Rocky Balboa
Un film de Sylvester Stallone
Trente années ont passé, et pourtant, le mythe n’a pas pris une ride. A 61 ans, Sylvester Stallone endosse une nouvelle et dernière fois la légendaire carcasse du plus célèbre des outsiders, avec une justesse qu’on ne lui avait pas connu depuis longtemps.
Le premier Rocky avait marqué l’avènement d’un mythe, que son interprète principal s’était efforcé par la suite d’entretenir, en passant à la fois devant et derrière la caméra (cf. Rocky 2, 3 et 4). Au fil des films, l’émotion s’était pourtant diluée au cœur d’un mélange un peu fourre-tout, dans lequel des personnages parfois abracadabrants (Rocky 3) côtoyaient un anticommunisme obsessionnel (Rocky 4), mais en faisant toujours jouer les mêmes ressorts psychologiques et dramatiques.
Dans Rocky Balboa, le personnage titre est à la retraite depuis belle lurette, et partage son temps entre son restaurant italien, le cimetière auquel il se rend régulièrement afin de se recueillir sur la tombe de sa douce récemment décédée, Adrienne, et les marchés qui, au petit matin, lui permettent d’approvisionner sa petite affaire en produits frais. Une petite vie bien réglée en somme, et (presque) bien remplie. Car Rocky le sent bien, quelque chose manque. En effet, l’ancien boxeur sent confusément que quelque chose ne va pas, qu’il souffre, qu’un vide s’est fait en lui, et qu’au fil du temps celui-ci devient de plus en plus dur à ignorer. A tel point qu’il en vient à lui provoquer des crises d’angoisse, situation plutôt inhabituelle pour lui. Les circonstances l’aideront à trouver une explication.
Le monde de la boxe, et plus particulièrement celui de sa catégorie reine, celle des poids lourds, est en pleine crise. La popularité du sport est au plus bas. Devant la suprématie écrasante et contestable du tenant du titre, Mason « The Line » Dixon, les fans expriment avec une insistance croissante leur désaveux d’une règne illégitime puisque sans concurrence. Ils veulent du suspens, des luttes acharnées dans lesquelles deux adversaires se jaugent et se défient jusqu’à leur dernier souffle, loin des actuelles mascarades et autres promenades de santé auxquelles le numéro 1 les a habitués.

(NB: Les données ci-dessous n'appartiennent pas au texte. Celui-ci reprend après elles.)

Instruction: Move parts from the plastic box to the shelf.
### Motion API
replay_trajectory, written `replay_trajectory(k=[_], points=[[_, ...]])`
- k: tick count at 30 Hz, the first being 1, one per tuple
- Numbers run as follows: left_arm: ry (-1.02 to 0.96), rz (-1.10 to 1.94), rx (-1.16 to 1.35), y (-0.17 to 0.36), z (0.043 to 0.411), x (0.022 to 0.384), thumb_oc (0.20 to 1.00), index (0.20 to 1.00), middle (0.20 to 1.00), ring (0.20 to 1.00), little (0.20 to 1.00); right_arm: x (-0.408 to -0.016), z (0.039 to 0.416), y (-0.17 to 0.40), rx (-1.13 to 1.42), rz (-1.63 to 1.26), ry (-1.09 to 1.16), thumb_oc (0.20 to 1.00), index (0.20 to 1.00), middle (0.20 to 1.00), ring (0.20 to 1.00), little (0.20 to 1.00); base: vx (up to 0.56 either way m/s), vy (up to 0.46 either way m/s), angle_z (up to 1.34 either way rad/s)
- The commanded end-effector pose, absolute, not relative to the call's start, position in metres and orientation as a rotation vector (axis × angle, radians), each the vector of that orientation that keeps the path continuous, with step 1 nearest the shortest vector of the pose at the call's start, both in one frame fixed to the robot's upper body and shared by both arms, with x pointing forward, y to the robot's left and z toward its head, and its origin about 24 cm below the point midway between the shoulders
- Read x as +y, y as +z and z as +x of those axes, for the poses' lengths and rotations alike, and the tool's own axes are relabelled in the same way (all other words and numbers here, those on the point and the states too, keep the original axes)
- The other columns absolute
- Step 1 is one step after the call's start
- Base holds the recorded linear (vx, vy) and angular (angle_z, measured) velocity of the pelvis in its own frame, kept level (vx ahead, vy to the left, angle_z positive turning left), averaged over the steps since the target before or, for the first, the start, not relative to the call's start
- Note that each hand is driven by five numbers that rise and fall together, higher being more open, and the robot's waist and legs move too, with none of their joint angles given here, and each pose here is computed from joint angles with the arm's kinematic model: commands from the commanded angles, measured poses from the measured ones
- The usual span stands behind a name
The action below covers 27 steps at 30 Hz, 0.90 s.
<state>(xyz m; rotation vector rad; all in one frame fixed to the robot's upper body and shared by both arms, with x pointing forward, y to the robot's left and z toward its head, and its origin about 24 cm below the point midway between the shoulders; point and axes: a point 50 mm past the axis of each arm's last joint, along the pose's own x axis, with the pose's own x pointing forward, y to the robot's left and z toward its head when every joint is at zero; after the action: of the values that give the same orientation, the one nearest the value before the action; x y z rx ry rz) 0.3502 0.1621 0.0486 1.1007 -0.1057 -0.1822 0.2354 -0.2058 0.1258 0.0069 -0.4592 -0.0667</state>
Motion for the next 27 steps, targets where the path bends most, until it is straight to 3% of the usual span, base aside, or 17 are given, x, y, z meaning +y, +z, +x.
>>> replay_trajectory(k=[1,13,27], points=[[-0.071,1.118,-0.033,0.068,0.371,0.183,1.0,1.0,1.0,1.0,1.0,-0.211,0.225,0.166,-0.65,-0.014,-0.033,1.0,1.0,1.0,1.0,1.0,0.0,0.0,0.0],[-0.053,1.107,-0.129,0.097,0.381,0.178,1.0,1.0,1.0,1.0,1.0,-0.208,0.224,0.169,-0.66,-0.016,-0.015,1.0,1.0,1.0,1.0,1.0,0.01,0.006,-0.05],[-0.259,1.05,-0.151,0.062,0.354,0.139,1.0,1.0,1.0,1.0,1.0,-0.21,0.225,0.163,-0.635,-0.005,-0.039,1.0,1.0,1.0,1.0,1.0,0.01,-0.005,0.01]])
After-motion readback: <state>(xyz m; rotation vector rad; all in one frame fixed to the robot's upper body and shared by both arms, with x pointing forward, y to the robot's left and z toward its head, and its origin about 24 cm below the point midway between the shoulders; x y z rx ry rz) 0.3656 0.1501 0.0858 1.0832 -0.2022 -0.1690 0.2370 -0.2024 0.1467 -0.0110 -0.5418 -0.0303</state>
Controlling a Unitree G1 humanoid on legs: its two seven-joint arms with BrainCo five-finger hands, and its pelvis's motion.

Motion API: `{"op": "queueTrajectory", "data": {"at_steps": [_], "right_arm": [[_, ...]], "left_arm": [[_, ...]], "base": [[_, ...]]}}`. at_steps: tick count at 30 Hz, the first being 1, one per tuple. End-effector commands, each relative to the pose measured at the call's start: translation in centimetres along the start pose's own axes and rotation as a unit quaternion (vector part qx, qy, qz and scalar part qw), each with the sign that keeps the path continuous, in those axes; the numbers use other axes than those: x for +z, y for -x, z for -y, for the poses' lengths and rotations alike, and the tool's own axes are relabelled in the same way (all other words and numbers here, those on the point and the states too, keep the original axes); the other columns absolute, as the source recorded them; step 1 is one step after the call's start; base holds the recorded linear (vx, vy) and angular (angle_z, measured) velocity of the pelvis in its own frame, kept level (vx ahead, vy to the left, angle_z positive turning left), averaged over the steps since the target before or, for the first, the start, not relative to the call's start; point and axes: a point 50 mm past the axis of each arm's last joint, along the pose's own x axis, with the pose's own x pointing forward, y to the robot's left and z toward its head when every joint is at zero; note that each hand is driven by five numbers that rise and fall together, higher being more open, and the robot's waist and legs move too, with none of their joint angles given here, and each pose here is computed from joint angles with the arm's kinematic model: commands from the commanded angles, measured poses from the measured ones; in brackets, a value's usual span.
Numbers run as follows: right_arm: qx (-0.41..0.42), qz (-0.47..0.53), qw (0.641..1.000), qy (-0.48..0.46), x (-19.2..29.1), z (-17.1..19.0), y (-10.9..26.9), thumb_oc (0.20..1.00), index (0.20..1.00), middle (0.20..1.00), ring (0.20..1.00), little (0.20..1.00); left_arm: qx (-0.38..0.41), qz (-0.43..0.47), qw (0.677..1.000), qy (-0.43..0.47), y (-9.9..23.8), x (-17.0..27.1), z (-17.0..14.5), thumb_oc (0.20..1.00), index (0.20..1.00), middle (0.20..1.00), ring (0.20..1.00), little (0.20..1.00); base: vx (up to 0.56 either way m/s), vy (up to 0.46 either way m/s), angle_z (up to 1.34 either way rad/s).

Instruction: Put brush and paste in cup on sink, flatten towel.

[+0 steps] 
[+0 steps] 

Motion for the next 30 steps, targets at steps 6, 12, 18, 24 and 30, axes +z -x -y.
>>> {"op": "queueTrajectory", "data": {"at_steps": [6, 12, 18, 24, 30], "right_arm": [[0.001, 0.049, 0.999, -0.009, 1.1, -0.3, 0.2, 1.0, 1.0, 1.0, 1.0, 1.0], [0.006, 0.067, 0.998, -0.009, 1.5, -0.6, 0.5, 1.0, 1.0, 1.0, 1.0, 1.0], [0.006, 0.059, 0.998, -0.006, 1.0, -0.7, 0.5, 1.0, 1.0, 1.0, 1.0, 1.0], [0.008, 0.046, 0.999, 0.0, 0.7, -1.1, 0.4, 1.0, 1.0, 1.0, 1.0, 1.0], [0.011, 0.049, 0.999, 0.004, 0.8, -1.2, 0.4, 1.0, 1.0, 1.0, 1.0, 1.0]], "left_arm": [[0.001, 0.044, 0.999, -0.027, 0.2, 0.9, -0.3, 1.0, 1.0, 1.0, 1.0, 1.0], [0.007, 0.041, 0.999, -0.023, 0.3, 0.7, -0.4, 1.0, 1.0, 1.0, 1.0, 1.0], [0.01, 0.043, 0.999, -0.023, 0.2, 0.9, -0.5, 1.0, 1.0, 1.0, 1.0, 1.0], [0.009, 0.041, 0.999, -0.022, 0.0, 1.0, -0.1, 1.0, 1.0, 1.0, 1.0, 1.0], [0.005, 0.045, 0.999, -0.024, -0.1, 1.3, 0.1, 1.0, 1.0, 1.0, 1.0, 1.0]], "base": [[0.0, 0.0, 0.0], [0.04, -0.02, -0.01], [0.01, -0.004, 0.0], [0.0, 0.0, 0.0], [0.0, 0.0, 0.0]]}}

Il faut à Dixon un adversaire à sa taille. Née de l’esprit retors d’un passionné du monde de la boxe, un combat virtuel opposant la légende de l’étalon italien au champion du monde en titre est diffusé sur les chaînes de télévision nationales aux heures de grande écoute. Et là, l’effervescence devient vite incontrôlable. L’équipe de communication qui gère la carrière du champion en disgrâce a vite fait de réaliser le bénéfice qu’elle pourrait retirer en organisant une telle rencontre ; le poulain est plus long à convaincre –normal, il a quelque peu des scrupules à l’idée d’affronter un partenaire qui pourrait presque être son grand-père- , tandis que la bête qui sommeille en Rocky accueille l’idée avec appétit. Cette dernière apprécie en effet la nouvelle sans modération, prompte à saisir là l’occasion qui lui est donnée de s’exprimer au grand jour, pour la tout dernière fois. Un dernier rappel, que le compétiteur hors du commun qu’est Rocky ne peut ignorer.
Le film débute sous le signe de la nostalgie ; celle d’une époque révolue, de l’être aimé trop tôt disparu. Rocky fait plus que jamais dans le sentiment –le fantôme de Talia Shire semble planer sur tout le film, tant l’actrice était indissociable de son personnage, Adrienne- ce qui fait d’autant plus ressortir les saillies de Paulie, l’inénarrable beau-frère. Face à la rêverie qui envahit l’ex-champion, la gouaille et les vociférations de Paulie se teintent d’une profondeur nouvelle. Il le fallait, face à un être qui porte désormais le deuil, et découvre –un peu tard il est vrai- le fardeau de la paternité. Car avec la disparition de sa femme, Rocky a réalisé que son fils s’était éloigné de lui. La faute à une figure paternelle écrasante, pas tant par sa façon d’agir que par les vestiges toujours vivaces de sa notoriété passée. Mais là encore, les circonstances arrangeront bien les choses, en permettant au père d’inculquer à son rejeton une bonne leçon de volonté, et d’humilité.